Both TSMC's profits and its net income have been growing impressively, but the premium pricing it commands is partly why its net income has been growing noticeably faster than its revenue. In the first quarter of 2026, TSMC's revenue increased 40.6% year over year to $35.9 billion, and its net income increased 50.5% to $18.1 billion.
TSM Net Income (Quarterly) data by YCharts
As major tech companies rush to build out data centers and expand their AI infrastructure, TSMC is poised to be a major beneficiary. Many companies will design chips, but most will rely on TSMC to produce them.
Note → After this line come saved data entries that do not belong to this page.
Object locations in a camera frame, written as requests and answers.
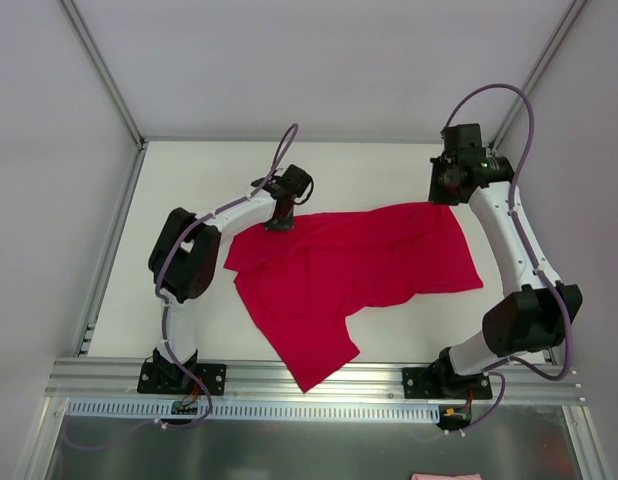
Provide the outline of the red t-shirt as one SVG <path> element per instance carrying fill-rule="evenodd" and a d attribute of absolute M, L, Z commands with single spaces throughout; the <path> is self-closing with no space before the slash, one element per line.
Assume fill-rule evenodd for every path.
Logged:
<path fill-rule="evenodd" d="M 454 214 L 426 202 L 298 216 L 284 233 L 256 225 L 224 267 L 283 363 L 308 374 L 358 355 L 346 325 L 358 311 L 483 286 Z"/>

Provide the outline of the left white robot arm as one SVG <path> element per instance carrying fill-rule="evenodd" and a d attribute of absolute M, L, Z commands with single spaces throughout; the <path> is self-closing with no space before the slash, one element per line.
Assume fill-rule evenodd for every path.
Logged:
<path fill-rule="evenodd" d="M 195 325 L 183 312 L 183 306 L 211 285 L 220 247 L 256 225 L 275 232 L 290 230 L 295 203 L 294 194 L 274 197 L 259 193 L 201 216 L 181 207 L 169 213 L 148 266 L 162 304 L 157 352 L 167 362 L 159 378 L 170 391 L 183 393 L 195 380 L 195 369 L 187 363 L 197 356 Z"/>

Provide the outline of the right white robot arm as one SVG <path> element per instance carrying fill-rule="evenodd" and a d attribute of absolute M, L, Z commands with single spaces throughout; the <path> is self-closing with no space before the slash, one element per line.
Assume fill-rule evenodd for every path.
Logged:
<path fill-rule="evenodd" d="M 478 219 L 501 277 L 503 298 L 487 311 L 481 329 L 441 354 L 434 389 L 454 397 L 468 376 L 517 362 L 549 381 L 560 381 L 573 360 L 572 323 L 583 301 L 546 259 L 522 205 L 515 171 L 504 157 L 461 163 L 434 158 L 429 200 L 466 204 Z"/>

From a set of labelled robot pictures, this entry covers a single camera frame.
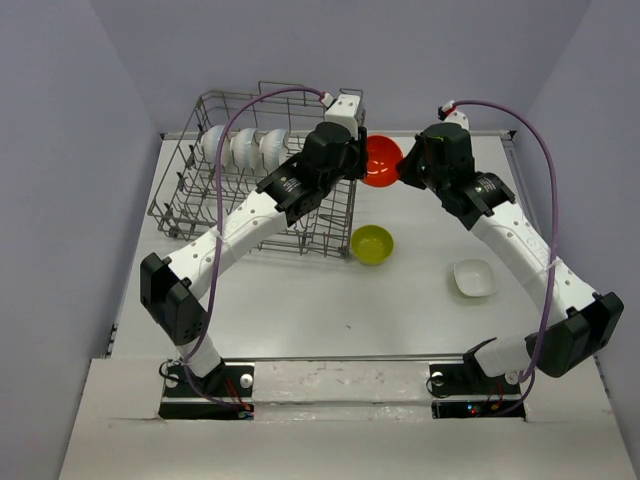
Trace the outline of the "orange bowl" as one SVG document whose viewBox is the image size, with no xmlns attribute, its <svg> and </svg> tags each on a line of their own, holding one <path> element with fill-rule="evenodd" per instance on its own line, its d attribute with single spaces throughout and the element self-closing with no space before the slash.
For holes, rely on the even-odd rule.
<svg viewBox="0 0 640 480">
<path fill-rule="evenodd" d="M 391 186 L 399 179 L 396 166 L 403 159 L 400 146 L 390 137 L 371 135 L 367 139 L 366 175 L 363 182 L 371 187 Z"/>
</svg>

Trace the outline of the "white round bowl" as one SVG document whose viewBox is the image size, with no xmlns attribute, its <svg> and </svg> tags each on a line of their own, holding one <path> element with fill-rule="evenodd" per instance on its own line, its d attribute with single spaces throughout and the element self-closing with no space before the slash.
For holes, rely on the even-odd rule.
<svg viewBox="0 0 640 480">
<path fill-rule="evenodd" d="M 259 140 L 259 131 L 255 128 L 242 129 L 232 138 L 231 152 L 237 167 L 256 168 L 260 158 Z"/>
<path fill-rule="evenodd" d="M 271 130 L 262 137 L 259 152 L 267 171 L 276 169 L 285 161 L 288 140 L 289 131 L 283 128 Z"/>
<path fill-rule="evenodd" d="M 218 146 L 222 146 L 220 165 L 222 168 L 226 168 L 232 160 L 232 153 L 230 148 L 230 138 L 224 136 L 225 125 L 215 125 L 208 129 L 201 138 L 201 147 L 204 154 L 204 159 L 210 166 L 216 165 L 216 155 Z"/>
</svg>

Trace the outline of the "lime green bowl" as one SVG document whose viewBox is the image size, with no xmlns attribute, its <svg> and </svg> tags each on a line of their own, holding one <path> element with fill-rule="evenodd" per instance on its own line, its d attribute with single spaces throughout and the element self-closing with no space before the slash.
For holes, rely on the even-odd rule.
<svg viewBox="0 0 640 480">
<path fill-rule="evenodd" d="M 379 225 L 364 225 L 351 236 L 351 249 L 363 265 L 377 266 L 386 262 L 394 250 L 391 233 Z"/>
</svg>

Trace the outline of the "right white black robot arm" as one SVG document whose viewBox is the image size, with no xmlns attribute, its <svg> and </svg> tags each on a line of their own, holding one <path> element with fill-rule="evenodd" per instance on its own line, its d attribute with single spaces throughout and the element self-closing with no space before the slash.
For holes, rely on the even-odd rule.
<svg viewBox="0 0 640 480">
<path fill-rule="evenodd" d="M 460 368 L 468 390 L 482 392 L 498 376 L 529 366 L 559 378 L 608 344 L 623 302 L 613 292 L 598 293 L 550 255 L 508 186 L 476 169 L 466 129 L 449 122 L 429 126 L 416 135 L 397 170 L 403 183 L 431 190 L 445 211 L 487 245 L 547 318 L 544 329 L 489 339 L 469 350 Z"/>
</svg>

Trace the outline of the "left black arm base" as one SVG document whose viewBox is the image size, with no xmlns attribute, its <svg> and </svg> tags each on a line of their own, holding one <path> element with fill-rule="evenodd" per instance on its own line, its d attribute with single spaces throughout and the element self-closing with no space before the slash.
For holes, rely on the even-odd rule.
<svg viewBox="0 0 640 480">
<path fill-rule="evenodd" d="M 253 420 L 255 365 L 227 362 L 202 379 L 187 375 L 181 363 L 164 361 L 158 415 L 165 420 Z"/>
</svg>

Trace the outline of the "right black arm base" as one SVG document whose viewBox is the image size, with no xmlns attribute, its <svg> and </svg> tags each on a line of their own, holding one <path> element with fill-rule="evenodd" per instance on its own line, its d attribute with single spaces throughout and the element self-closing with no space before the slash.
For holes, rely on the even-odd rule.
<svg viewBox="0 0 640 480">
<path fill-rule="evenodd" d="M 526 419 L 519 384 L 510 383 L 504 375 L 487 376 L 475 358 L 482 347 L 495 340 L 490 338 L 474 346 L 462 355 L 459 363 L 429 365 L 425 388 L 433 399 L 435 419 Z"/>
</svg>

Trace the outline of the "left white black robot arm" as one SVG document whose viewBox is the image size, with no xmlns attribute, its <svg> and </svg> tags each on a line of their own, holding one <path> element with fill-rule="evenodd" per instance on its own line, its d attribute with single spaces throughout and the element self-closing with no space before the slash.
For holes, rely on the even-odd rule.
<svg viewBox="0 0 640 480">
<path fill-rule="evenodd" d="M 341 180 L 364 178 L 367 130 L 321 122 L 303 148 L 260 180 L 215 227 L 166 257 L 147 255 L 140 265 L 140 303 L 176 347 L 189 386 L 212 398 L 225 362 L 208 327 L 218 277 L 259 243 L 317 210 Z"/>
</svg>

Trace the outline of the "white square bowl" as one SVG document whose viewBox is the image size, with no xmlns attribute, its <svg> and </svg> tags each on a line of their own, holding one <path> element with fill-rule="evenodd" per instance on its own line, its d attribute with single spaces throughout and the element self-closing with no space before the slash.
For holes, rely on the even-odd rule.
<svg viewBox="0 0 640 480">
<path fill-rule="evenodd" d="M 453 266 L 453 276 L 458 290 L 467 297 L 488 297 L 497 290 L 494 271 L 485 260 L 458 261 Z"/>
</svg>

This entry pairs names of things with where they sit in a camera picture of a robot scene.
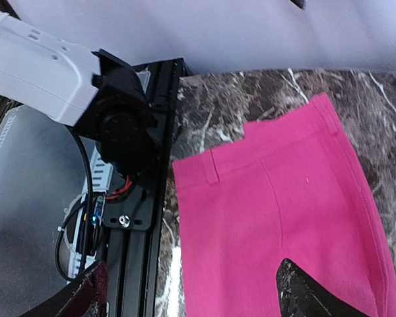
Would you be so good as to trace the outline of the pink trousers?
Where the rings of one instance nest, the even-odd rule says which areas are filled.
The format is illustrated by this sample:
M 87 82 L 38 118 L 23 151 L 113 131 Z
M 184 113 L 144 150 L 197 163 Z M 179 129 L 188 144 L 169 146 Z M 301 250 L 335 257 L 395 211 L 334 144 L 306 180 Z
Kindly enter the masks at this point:
M 279 316 L 288 258 L 369 316 L 396 316 L 396 274 L 358 157 L 326 94 L 173 164 L 188 316 Z

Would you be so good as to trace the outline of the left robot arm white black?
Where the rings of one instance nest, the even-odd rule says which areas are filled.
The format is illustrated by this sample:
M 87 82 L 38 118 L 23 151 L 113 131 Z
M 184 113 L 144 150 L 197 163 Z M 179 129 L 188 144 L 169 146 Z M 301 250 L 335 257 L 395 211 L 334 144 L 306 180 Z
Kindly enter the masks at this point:
M 102 160 L 121 175 L 144 172 L 157 158 L 151 107 L 130 64 L 1 11 L 0 95 L 97 142 Z

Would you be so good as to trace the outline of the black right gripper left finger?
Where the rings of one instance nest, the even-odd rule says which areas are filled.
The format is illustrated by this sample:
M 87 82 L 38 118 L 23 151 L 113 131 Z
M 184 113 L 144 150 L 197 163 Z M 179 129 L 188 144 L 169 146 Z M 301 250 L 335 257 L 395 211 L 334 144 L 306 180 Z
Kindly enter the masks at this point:
M 95 261 L 60 292 L 25 312 L 24 316 L 107 316 L 108 269 Z

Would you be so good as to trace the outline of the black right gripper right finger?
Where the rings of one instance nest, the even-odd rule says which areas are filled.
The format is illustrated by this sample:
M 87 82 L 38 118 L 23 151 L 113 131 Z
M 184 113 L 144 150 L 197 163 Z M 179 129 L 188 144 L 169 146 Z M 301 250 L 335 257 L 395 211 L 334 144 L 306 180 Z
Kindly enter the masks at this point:
M 364 262 L 343 259 L 321 264 L 317 260 L 275 260 L 281 316 L 380 315 Z

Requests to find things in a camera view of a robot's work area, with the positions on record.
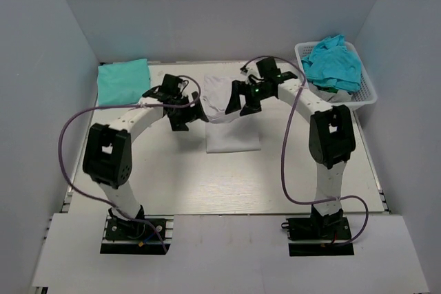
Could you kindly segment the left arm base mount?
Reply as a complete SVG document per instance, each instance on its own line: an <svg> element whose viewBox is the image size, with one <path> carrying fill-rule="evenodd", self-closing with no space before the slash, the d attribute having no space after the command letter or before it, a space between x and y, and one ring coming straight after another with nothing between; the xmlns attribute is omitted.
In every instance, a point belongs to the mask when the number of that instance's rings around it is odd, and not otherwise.
<svg viewBox="0 0 441 294"><path fill-rule="evenodd" d="M100 254L102 255L165 255L172 243L173 216L147 217L141 207L137 218L144 217L154 226L120 219L108 210Z"/></svg>

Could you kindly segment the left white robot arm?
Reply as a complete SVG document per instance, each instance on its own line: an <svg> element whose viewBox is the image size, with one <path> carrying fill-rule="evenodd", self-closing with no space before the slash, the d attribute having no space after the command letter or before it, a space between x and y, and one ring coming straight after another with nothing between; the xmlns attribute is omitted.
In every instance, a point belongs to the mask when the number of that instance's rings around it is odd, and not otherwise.
<svg viewBox="0 0 441 294"><path fill-rule="evenodd" d="M126 113L106 123L93 124L88 133L83 158L83 172L103 190L111 215L123 220L122 230L130 238L145 232L143 208L135 198L129 179L132 173L132 144L154 123L167 118L172 131L186 132L188 123L207 122L201 105L201 87L190 95L187 75L165 74L160 85L146 91Z"/></svg>

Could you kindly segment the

Even beyond current and projected AI demand, TSMC is one of the most valuable companies to the tech world, and its competitive moat is among the strongest in any tech industry.

NYSE: TSM
Key Data Points
2. Meta Platforms
Meta Platforms (META +2.27%) isn't off to a great start this year, down over 6% year to date (as of May 25). However, the current slump has the stock nearing undervalued territory. At the time of writing, Meta is trading at around 18.9 times its projected earnings over the next 12 months. That makes it by far the cheapest of the Mag 7 stocks, the next cheapest being Nvidia at 24.1.
Its price-to-earnings ratio alone doesn't make Meta an automatic buy, but it definitely helps and gives it more upside than downside. That's a great value for a company that has a growing core business and that's growing revenue 33% year over year, net income 61% (though some tax benefits helped), and operating income by 30%.

NASDAQ: META
Key Data Points
Advertising is undoubtedly Meta's bread and butter (over 97% of its Q1 revenue), so it's encouraging to see it continue to grow in this area. Ad impressions were up, average price per ad increased, and people are spending more time watching Reels and Facebook videos.
It isn't Meta's main businesses that investors have necessarily been worried about, though. It is its capital expenditure (capex) plans, with the expectation that capex will be between $125 billion and $145 billion this year (up from the previous $115 billion to $135 billion range). But it isn't necessarily the number that matters; it's Meta's plan -- or seeming lack thereof -- that has brought hesitation.
The return on capex Meta receives won't be seen immediately, but with its low valuation and thriving core business, there's a margin of safety baked into Meta's stock.